The annual data in security files can be obtained by the following statements:
proc datasource filetype=crspdca infile=( secfile1 secfile2 secfile3 ) out=annual; run;
Similarly, the data sets to contain the daily security data (the OUT= data set) and the event data (the OUTEVENT= data set) are obtained by the following statements:
proc datasource filetype=crspdcs infile=( calfile secfile1 secfile2 secfile3 ) out=periodic index outevent=events; run;
Note that the FILETYPE= has an S in the 7th position, since you are reading the security files. Also, the INFILE= option first expects the fileref of the calendar/indices file since the dating variable (CALDT) is contained in that file. Following the fileref of calendar/indices file, you give the list of security files in the order in which you want to read them. When data span more than one physical volume, the filerefs of the security files residing on each volume must be given following the fileref of the calendar/indices file. The DATASOURCE procedure reads each of these files in the order in which they are specified. Therefore, you can request that all three volumes be mounted to the same drive, if you choose to do so.

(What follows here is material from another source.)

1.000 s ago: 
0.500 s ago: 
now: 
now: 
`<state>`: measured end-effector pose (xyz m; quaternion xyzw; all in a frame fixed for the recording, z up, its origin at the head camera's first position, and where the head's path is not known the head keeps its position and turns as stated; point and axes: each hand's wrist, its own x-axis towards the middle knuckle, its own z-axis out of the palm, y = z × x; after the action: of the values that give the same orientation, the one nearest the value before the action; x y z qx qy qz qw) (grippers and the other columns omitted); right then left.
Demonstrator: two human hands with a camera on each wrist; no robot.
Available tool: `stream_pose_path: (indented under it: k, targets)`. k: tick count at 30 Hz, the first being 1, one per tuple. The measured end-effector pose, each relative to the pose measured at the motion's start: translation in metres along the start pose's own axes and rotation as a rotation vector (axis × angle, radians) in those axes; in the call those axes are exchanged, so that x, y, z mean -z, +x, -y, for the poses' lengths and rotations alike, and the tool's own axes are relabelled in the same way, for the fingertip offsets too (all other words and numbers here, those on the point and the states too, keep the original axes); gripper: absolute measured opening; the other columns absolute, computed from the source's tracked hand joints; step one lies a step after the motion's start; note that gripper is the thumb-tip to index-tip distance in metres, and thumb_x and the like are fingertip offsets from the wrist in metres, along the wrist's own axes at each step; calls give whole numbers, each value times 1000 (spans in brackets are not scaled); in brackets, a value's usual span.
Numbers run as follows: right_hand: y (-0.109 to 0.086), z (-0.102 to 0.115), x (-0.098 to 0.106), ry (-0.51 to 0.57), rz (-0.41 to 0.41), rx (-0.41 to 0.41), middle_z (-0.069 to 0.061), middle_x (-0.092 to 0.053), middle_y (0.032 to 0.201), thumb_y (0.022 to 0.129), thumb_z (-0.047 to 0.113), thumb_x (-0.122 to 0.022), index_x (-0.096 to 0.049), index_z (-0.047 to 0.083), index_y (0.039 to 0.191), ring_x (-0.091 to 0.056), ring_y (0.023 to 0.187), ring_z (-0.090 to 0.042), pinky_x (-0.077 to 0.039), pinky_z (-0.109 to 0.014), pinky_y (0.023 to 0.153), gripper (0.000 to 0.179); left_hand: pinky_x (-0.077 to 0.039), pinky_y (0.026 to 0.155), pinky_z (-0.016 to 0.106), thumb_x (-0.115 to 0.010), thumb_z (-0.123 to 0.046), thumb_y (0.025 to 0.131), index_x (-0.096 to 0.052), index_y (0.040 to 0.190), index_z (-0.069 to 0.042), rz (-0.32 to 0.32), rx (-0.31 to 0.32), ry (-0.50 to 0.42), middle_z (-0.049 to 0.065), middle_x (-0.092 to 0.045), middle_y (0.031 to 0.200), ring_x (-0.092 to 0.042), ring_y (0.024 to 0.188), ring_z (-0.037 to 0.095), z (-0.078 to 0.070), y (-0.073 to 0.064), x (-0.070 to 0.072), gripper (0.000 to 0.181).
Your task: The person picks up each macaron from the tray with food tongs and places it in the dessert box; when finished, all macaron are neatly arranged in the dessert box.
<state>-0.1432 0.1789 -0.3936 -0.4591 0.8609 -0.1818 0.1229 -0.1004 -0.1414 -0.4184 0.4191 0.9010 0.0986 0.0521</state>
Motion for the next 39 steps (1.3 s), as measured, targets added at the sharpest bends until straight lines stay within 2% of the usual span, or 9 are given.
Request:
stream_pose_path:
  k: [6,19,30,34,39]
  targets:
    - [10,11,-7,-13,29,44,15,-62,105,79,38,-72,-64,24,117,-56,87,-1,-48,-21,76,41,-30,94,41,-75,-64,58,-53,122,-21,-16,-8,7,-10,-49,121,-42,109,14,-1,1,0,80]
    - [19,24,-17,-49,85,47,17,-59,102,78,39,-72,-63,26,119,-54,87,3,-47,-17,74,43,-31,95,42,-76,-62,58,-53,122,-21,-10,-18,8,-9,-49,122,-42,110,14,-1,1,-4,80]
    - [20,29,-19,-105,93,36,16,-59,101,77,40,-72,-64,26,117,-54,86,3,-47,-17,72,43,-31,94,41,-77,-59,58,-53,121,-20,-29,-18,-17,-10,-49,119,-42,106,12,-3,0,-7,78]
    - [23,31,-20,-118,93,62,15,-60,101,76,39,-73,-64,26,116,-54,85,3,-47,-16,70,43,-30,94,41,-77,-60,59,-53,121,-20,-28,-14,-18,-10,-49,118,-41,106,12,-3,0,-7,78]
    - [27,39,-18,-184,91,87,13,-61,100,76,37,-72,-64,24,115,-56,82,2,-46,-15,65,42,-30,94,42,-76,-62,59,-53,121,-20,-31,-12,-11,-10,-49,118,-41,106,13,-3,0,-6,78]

This sample code illustrates the following points:
The INDEX option in the second PROC DATASOURCE run creates an index file for the OUT=PERIODIC data set. This index file provides random access to the OUT= data set and may increase the efficiency of the subsequent PROC and DATA steps that use BY and WHERE statements. The index variables are CUSIP, CRSP permanent number (PERMNO), NASDAQ company number (COMPNO), NASDAQ issue number (ISSUNO), header exchange code (HEXCD), and header SIC code (HSICCD). Each one of these variables forms a different key which is a single index. If you want to form keys from a combination of variables (composite indexes) or use some other variables as indexes, you should use the INDEX= data set option for the OUT= data set.
The OUTEVENT=EVENTS data set is sparse. In fact, for each EVENT type, a unique set of event variables are defined. For example, for EVENT=’SHARES’, only the variables SHROUT and SHRFLG are defined, and they have missing values for all other EVENT types. Pictorially, this structure is similar to the data set shown in Table 13.4. Because of this sparse representation, you should create the OUTEVENT= data set only when you need a subset of securities and events.
By default, the OUT= data set contains only the periodic data. However, you may also want to include the event-oriented data in the OUT= data set. This is accomplished by listing the event variables together with periodic variables in a KEEP statement. For example, if you want to extract the historical CUSIP (NCUSIP), number of shares outstanding (SHROUT), and dividend cash amount (DIVAMT) together with all the periodic series, use the following statements.
proc datasource filetype=crspdcs infile=( calfile secfile1 secfile2 secfile3 ) out=both outevent=events; where cusip='09523220'; keep bidlo askhi prc vol ret sxret bxret ncusip shrout divamt; run;
The KEEP statement has no effect on the event variables output to the OUTEVENT= data set. If you want to extract only a subset of event variables, you need to use the KEEPEVENT statement. For example, the following sample code outputs only NCUSIP and SHROUT to the OUTEVENT= data set for CUSIP=’09523220’:
proc datasource filetype=crspdxc infile=( calfile secfile) outevent=subevts; where cusip='09523220'; keepevent ncusip shrout; run;
Output 13.9.1, Output 13.9.2, Output 13.9.3, and Output 13.9.4 show how to read the CRSP Daily NYSE/AMEX Combined ASCII Character Files.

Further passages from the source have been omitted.